*INFORMATION SHOWN*:

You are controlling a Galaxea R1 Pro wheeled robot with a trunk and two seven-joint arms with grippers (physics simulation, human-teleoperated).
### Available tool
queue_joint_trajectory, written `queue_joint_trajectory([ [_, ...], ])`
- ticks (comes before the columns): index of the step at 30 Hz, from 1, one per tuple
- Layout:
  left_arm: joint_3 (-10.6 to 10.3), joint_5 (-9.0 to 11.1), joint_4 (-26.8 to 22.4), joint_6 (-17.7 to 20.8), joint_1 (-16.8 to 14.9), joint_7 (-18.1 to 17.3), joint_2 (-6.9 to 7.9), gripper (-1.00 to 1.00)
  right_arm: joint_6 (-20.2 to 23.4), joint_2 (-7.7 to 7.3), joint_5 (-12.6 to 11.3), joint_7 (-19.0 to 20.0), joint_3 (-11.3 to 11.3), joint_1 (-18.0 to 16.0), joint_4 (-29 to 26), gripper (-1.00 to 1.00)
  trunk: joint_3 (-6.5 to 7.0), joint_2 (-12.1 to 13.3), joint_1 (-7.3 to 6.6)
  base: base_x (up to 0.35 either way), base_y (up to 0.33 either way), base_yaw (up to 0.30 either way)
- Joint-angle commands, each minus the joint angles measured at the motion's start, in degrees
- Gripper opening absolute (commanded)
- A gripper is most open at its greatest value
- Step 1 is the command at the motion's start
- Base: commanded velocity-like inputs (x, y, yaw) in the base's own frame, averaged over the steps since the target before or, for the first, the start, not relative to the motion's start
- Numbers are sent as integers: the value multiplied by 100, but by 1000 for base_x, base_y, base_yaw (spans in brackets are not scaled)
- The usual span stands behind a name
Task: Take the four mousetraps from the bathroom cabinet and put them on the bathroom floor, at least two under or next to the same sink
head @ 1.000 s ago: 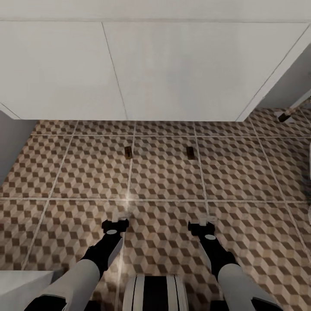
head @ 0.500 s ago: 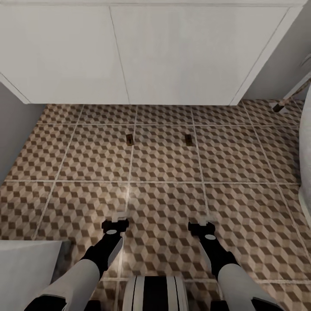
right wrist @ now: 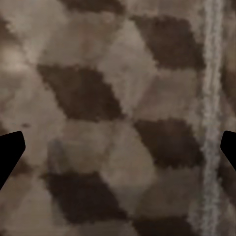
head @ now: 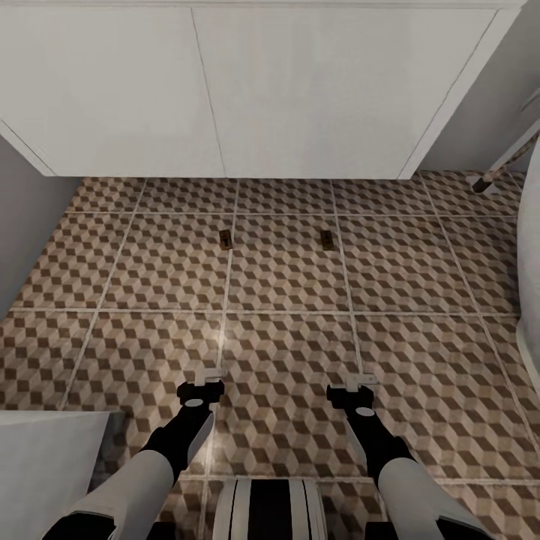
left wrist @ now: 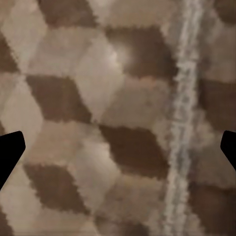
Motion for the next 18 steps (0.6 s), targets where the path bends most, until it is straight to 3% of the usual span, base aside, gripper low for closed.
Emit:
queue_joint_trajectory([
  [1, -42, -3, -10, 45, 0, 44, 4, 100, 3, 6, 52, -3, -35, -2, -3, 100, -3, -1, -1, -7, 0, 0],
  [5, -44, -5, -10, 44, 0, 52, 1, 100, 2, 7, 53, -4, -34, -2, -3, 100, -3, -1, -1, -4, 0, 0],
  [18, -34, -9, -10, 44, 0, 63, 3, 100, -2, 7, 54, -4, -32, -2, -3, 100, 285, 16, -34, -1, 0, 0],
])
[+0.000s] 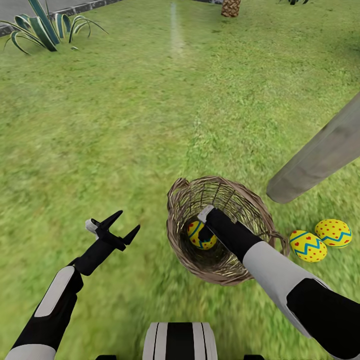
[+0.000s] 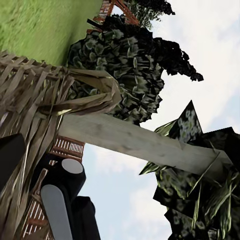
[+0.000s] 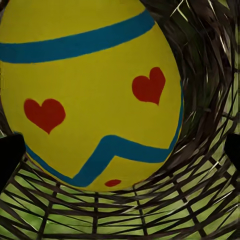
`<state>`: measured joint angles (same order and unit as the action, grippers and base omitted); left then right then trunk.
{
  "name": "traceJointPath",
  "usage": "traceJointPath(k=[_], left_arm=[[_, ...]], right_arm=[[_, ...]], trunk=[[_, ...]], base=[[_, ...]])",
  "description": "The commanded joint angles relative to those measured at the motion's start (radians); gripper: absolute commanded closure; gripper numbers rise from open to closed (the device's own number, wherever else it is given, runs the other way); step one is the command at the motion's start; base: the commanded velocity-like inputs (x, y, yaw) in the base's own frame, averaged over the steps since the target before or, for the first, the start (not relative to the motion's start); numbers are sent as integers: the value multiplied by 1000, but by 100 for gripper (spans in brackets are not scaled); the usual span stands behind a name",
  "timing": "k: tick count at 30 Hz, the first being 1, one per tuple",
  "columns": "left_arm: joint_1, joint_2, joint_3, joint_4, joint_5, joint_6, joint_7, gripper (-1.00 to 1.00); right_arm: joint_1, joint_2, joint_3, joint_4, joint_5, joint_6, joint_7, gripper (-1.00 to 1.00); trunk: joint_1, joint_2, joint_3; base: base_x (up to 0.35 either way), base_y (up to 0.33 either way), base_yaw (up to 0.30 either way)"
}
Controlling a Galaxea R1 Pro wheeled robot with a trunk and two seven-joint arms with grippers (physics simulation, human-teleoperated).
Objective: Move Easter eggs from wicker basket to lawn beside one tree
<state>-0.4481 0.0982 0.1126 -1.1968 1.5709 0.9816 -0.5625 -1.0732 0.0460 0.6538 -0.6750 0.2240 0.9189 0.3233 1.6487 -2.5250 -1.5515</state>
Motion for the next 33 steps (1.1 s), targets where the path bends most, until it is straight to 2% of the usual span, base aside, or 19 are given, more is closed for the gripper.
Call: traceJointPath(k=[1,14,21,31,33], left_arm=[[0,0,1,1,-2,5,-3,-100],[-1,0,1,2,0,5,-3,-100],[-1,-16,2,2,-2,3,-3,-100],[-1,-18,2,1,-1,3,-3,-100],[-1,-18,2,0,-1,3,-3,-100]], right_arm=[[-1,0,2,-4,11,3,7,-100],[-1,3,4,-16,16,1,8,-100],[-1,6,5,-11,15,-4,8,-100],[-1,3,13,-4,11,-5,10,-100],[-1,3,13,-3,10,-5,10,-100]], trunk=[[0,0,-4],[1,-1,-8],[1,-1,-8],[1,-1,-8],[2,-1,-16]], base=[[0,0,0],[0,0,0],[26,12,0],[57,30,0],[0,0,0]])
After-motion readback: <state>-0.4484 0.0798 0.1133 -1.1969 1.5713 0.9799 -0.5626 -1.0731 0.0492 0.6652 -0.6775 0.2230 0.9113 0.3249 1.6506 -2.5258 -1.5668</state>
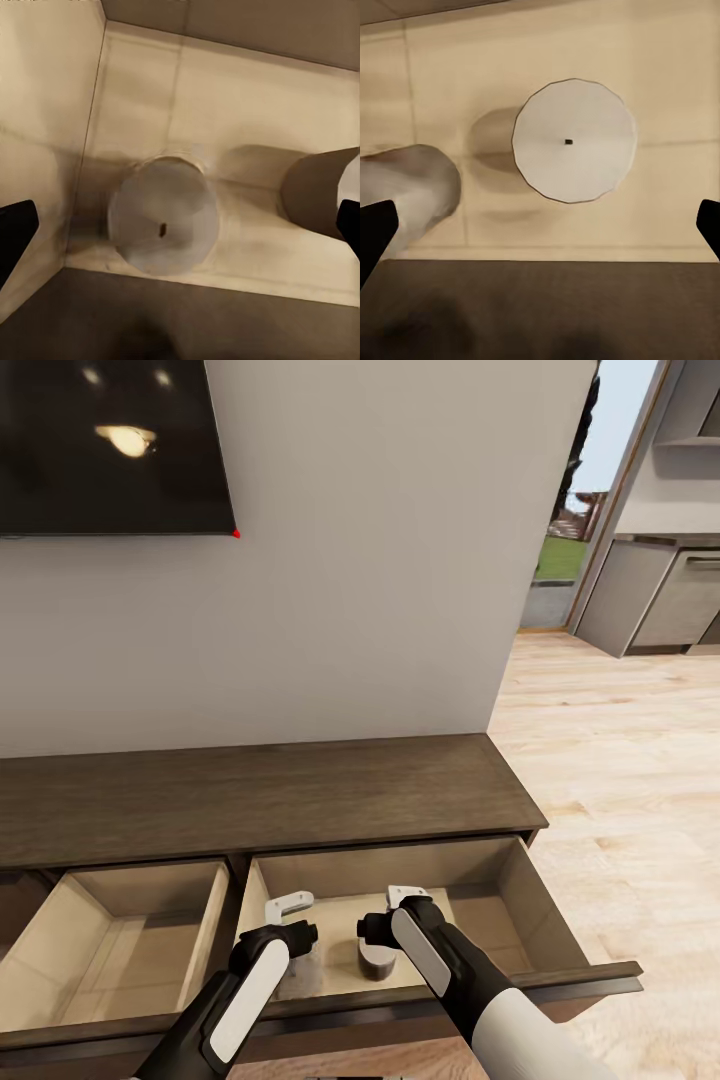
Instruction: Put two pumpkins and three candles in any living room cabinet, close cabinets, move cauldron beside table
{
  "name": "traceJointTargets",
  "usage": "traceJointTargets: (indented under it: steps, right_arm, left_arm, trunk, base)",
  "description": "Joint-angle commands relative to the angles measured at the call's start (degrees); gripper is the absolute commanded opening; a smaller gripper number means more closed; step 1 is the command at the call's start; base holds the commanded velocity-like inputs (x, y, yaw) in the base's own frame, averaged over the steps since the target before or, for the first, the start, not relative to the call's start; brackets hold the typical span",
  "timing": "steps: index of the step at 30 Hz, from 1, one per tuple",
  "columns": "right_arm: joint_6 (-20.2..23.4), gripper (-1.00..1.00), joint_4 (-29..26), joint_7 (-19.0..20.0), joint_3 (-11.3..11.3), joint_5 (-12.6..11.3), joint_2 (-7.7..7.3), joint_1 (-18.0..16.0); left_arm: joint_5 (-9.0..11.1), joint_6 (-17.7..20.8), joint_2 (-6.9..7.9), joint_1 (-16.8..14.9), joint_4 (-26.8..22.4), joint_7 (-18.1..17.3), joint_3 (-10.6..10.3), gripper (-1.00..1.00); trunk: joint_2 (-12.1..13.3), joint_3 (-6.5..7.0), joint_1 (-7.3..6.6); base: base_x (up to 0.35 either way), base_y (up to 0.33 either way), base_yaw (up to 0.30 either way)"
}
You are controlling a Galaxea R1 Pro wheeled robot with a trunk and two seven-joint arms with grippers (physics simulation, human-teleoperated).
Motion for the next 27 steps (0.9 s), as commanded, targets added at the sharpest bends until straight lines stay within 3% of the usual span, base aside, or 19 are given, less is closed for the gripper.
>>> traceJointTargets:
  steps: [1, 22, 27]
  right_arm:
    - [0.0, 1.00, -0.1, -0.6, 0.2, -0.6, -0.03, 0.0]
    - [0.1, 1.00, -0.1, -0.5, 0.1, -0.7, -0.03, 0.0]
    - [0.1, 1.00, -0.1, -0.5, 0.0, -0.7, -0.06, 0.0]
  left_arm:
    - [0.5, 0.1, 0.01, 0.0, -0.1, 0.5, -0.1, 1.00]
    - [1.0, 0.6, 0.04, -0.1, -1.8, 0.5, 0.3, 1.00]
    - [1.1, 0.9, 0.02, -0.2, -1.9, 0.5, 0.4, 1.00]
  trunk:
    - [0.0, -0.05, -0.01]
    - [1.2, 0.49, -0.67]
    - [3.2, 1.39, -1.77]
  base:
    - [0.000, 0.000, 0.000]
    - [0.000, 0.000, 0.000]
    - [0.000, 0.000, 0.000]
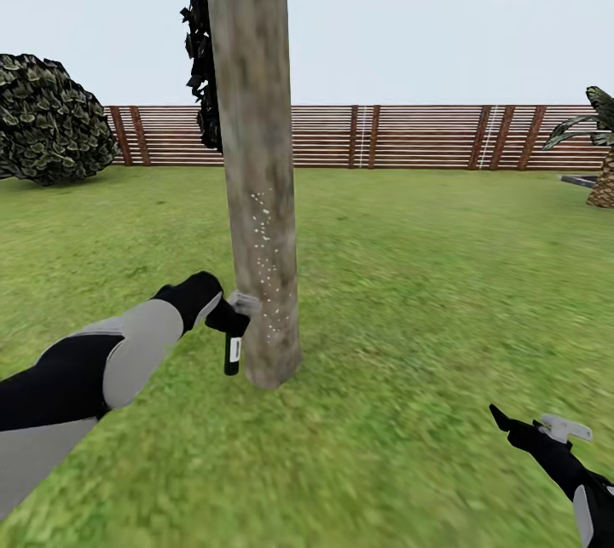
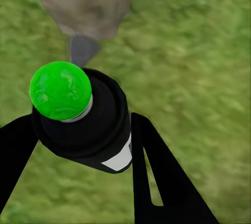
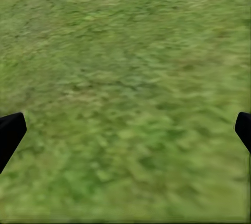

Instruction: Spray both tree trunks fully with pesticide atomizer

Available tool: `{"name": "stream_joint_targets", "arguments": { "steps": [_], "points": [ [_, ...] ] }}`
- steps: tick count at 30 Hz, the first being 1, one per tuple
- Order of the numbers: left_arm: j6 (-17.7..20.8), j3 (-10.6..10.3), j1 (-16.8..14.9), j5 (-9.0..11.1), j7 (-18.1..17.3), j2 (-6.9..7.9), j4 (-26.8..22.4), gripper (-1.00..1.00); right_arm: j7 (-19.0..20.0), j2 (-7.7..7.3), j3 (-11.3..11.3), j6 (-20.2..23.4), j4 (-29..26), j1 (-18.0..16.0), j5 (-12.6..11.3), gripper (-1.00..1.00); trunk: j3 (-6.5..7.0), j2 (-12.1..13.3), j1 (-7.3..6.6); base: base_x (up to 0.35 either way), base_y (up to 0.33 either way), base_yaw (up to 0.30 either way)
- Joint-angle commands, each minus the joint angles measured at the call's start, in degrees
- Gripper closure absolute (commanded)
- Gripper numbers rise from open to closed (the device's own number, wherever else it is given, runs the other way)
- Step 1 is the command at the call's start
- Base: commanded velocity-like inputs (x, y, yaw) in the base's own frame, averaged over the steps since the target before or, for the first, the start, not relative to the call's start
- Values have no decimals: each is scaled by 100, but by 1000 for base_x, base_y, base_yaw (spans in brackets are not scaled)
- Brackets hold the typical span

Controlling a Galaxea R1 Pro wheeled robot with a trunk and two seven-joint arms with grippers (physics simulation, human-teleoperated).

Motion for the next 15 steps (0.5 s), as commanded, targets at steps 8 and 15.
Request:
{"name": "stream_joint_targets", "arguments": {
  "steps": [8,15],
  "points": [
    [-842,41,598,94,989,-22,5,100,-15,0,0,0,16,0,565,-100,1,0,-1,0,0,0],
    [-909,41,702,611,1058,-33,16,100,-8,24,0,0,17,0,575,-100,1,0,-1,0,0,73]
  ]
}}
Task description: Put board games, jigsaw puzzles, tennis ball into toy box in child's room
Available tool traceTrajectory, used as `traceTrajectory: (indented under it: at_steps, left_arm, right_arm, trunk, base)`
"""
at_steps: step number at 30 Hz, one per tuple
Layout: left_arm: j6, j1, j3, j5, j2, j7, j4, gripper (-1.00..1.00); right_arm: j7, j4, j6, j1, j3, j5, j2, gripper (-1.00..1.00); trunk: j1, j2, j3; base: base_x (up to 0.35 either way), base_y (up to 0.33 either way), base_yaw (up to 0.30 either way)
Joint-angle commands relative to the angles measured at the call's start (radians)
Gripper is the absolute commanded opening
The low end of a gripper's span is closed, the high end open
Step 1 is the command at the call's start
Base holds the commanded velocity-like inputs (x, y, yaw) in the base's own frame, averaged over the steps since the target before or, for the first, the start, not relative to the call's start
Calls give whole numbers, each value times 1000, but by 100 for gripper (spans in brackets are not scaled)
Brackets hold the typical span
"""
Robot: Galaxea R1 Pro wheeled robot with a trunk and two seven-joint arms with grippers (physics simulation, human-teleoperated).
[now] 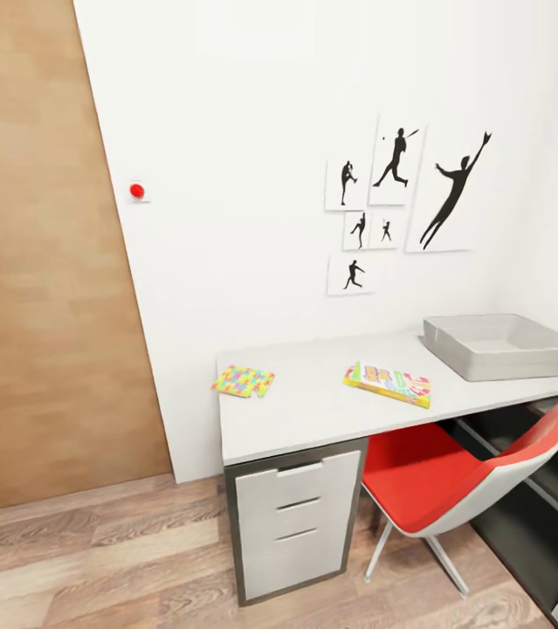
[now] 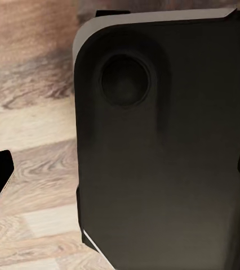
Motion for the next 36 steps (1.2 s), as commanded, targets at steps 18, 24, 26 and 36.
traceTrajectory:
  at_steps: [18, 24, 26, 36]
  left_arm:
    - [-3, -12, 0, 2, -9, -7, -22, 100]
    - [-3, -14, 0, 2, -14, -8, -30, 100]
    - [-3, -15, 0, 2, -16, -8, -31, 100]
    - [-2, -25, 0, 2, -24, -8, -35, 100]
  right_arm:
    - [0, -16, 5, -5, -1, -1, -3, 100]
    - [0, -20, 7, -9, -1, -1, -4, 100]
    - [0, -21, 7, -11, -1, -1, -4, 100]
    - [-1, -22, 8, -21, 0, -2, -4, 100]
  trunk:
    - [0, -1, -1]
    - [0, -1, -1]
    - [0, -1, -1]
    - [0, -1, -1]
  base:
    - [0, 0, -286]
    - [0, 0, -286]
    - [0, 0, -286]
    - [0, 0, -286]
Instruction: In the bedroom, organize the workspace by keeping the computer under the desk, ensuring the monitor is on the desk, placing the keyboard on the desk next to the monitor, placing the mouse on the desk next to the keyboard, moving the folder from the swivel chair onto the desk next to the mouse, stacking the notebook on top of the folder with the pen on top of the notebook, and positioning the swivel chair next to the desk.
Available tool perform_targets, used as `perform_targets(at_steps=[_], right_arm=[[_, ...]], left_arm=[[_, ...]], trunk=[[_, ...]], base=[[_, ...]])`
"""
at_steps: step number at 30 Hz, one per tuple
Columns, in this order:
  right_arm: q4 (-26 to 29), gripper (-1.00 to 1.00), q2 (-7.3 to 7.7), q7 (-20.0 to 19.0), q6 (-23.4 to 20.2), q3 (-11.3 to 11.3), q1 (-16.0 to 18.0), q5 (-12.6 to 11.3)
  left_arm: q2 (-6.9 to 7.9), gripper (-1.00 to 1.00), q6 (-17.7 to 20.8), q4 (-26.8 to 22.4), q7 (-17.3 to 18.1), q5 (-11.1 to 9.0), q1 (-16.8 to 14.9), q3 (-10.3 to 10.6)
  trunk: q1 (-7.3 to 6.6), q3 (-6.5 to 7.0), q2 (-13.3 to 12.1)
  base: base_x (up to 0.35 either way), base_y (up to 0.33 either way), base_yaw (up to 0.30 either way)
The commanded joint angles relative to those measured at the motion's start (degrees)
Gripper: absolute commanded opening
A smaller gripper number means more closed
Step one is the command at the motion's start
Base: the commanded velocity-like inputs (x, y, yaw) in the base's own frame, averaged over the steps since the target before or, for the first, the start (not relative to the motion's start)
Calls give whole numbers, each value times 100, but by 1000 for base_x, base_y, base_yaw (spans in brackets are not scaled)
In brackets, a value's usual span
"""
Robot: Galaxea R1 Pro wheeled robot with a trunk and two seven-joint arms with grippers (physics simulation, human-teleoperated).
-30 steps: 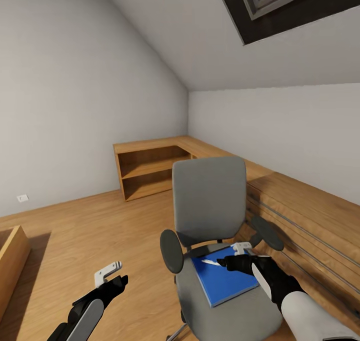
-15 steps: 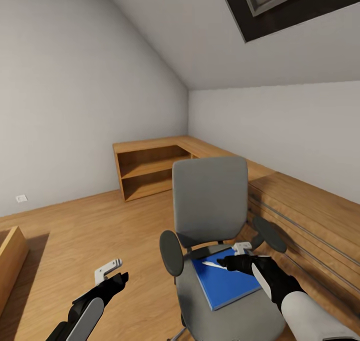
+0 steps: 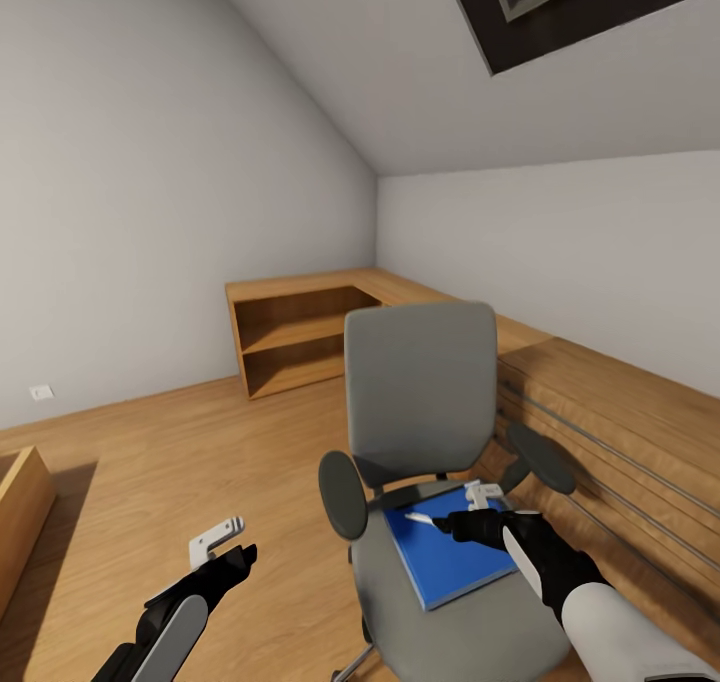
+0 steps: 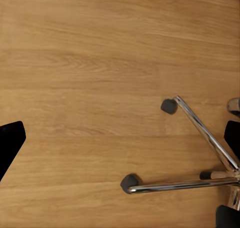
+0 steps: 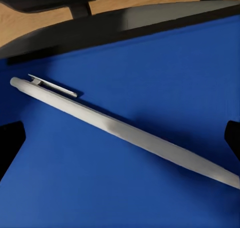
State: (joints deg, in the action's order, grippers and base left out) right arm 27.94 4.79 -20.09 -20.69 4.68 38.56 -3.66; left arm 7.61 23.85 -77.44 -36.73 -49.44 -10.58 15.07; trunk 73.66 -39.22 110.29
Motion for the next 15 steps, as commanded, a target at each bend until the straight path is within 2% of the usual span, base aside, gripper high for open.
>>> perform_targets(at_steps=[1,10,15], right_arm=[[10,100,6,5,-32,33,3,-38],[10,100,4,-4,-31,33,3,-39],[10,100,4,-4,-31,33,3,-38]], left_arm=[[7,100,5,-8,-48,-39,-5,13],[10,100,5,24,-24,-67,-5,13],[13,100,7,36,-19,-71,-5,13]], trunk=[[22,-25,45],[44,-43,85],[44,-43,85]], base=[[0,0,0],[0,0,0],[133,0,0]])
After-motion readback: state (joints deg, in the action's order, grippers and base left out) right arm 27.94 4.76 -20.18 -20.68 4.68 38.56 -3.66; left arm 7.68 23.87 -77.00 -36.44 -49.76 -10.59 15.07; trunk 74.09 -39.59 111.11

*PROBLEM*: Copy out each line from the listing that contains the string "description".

*ANSWER BOX*:
  "description": "The commanded joint angles relative to those measured at the motion's start (radians); gripper: absolute commanded closure; gripper numbers rise from open to closed (the device's own number, wherever else it is given, runs the other way); step one is the command at the motion's start; base: the commanded velocity-like inputs (x, y, yaw) in the base's own frame, averaged over the steps since the target before or, for the first, the start (not relative to the motion's start); numbers are sent as integers: the value multiplied by 1000, but by 100 for gripper (spans in brackets are not scaled); the usual span stands behind a name",
  "description": "Joint-angle commands relative to the angles measured at the call's start (degrees); gripper is the absolute commanded opening; a smaller gripper number means more closed; step 1 is the command at the call's start; base holds the commanded velocity-like inputs (x, y, yaw) in the base's own frame, averaged over the steps since the target before or, for the first, the start, not relative to the call's start; brackets hold the typical span",
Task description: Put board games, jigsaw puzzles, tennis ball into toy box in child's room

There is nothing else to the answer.